This patch is exporting internal mm logic without proper safeguards so it's just
not something we're going to accept, sorry.

(Also not sure it's correct to have multiple S-o-b for the same person (unless
re-tagging a backport or something)? I'm not sure though)

> ---
>  include/linux/khugepaged.h |  9 ++++++++
>  mm/khugepaged.c            | 46 ++++++++++++++++++++++++++++++++++++++
>  2 files changed, 55 insertions(+)
>
> diff --git a/include/linux/khugepaged.h b/include/linux/khugepaged.h
> index d7a9053ff4fe..f7d49cba712f 100644
> --- a/include/linux/khugepaged.h
> +++ b/include/linux/khugepaged.h
> @@ -20,6 +20,9 @@ extern bool current_is_khugepaged(void);
>  void collapse_pte_mapped_thp(struct mm_struct *mm, unsigned long addr,
>  		bool install_pmd);
>
> +int damon_collapse_folio_range(struct mm_struct *mm, unsigned long start_addr,
> +			       unsigned int target_order);

No thanks. We're not putting damon wrappers into core code. This is breaking the
abstraction and letting arbitrary users invoke internal mm logic.
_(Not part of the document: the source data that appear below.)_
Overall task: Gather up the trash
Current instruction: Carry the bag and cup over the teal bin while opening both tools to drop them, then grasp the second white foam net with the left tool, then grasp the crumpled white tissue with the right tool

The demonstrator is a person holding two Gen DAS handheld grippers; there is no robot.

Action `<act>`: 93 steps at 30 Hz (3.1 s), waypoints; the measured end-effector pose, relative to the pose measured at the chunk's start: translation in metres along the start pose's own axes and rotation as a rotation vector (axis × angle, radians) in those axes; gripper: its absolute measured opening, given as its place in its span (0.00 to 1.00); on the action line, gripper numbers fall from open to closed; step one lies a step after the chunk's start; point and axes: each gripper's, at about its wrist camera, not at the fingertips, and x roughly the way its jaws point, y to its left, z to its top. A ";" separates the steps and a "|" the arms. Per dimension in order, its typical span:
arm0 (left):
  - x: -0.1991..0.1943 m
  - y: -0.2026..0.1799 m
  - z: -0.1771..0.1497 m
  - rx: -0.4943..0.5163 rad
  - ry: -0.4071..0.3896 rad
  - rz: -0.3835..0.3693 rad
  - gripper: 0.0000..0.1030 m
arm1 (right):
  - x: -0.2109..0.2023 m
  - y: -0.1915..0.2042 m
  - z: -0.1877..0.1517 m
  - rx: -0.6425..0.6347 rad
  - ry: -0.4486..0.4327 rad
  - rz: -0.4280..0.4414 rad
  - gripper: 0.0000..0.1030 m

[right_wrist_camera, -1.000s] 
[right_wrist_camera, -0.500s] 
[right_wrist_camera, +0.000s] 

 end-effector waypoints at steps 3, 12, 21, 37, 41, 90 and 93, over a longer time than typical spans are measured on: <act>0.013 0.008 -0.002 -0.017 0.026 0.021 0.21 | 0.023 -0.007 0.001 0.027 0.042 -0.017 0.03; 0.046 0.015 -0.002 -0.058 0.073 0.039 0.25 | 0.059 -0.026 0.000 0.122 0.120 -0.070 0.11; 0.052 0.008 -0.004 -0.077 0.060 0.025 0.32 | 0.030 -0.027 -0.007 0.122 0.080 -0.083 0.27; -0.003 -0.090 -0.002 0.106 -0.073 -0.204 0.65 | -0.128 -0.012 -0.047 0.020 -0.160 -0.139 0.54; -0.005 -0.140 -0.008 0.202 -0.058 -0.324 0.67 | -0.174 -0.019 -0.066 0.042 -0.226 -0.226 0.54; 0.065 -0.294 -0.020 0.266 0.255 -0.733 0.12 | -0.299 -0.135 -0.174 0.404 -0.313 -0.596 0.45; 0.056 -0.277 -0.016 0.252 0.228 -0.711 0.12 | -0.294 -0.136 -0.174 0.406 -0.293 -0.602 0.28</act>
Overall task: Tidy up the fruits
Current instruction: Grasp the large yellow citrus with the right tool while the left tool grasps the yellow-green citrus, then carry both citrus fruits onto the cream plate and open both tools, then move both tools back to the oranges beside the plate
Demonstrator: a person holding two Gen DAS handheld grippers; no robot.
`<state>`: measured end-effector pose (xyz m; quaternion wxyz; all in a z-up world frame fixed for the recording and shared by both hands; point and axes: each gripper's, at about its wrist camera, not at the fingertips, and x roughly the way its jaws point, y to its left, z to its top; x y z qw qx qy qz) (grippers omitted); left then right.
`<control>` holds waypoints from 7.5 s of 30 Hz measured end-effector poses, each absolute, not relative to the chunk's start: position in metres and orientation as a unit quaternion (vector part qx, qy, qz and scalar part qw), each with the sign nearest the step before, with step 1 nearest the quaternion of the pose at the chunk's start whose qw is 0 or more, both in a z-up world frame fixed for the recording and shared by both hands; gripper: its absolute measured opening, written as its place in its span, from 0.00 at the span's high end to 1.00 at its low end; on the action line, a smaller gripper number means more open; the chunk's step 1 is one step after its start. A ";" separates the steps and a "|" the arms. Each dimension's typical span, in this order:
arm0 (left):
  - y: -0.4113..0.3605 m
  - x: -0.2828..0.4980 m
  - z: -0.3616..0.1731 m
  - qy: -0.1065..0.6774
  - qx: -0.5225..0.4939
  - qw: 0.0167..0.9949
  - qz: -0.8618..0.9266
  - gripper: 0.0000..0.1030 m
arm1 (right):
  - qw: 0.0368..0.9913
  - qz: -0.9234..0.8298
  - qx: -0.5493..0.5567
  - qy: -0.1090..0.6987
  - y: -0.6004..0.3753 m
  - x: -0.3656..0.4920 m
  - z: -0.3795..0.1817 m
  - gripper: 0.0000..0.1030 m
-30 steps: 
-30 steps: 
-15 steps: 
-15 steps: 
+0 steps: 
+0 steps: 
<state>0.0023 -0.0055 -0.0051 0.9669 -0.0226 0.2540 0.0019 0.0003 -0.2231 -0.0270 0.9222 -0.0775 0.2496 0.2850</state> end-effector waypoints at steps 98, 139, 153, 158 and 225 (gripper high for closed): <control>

Plus you're literally exporting this so it can be abused by drivers.

> +
>  static inline void khugepaged_fork(struct mm_struct *mm, struct mm_struct *oldmm)
>  {
>  	if (mm_flags_test(MMF_VM_HUGEPAGE, oldmm))
> @@ -47,6 +50,12 @@ static inline void collapse_pte_mapped_thp(struct mm_struct *mm,
>  {
>  }
>
> +static inline int damon_collapse_folio_range(struct mm_struct *mm,
> +		unsigned long start_addr, unsigned int target_order)
> +{
> +	return -EINVAL;
> +}
> +
>  static inline void khugepaged_min_free_kbytes_update(void)
>  {
>  }
> diff --git a/mm/khugepaged.c b/mm/khugepaged.c
> index 617bca76db49..7fe9ce1e0533 100644
> --- a/mm/khugepaged.c
> +++ b/mm/khugepaged.c
> @@ -3272,3 +3272,49 @@ int madvise_collapse(struct vm_area_struct *vma, unsigned long start,
>  	return thps == ((hend - hstart) >> HPAGE_PMD_SHIFT) ? 0
>  			: madvise_collapse_errno(last_fail);
>  }
> +
> +/**
> + * damon_collapse_folio_range() - Collapse base pages in range into a THP
> + * @mm:         mm_struct of the target process
> + * @start_addr: start address (must be order-aligned)
> + * @target_order: page order of the collapse result (currently only
> + *                HPAGE_PMD_ORDER is supported)
> + *
> + * Thin wrapper around collapse_huge_page() for external callers such as
> + * DAMON.  The caller must hold a reference to @mm.  Do not hold mmap

This is really fragile and bug bait.

> + * lock: collapse_huge_page() acquires mmap_read_lock for validation,

This is just gross, you're now collapsing based on an outdated concept of
what the current VMA state is...

You're also losing literally everything that madvise_collapse() does.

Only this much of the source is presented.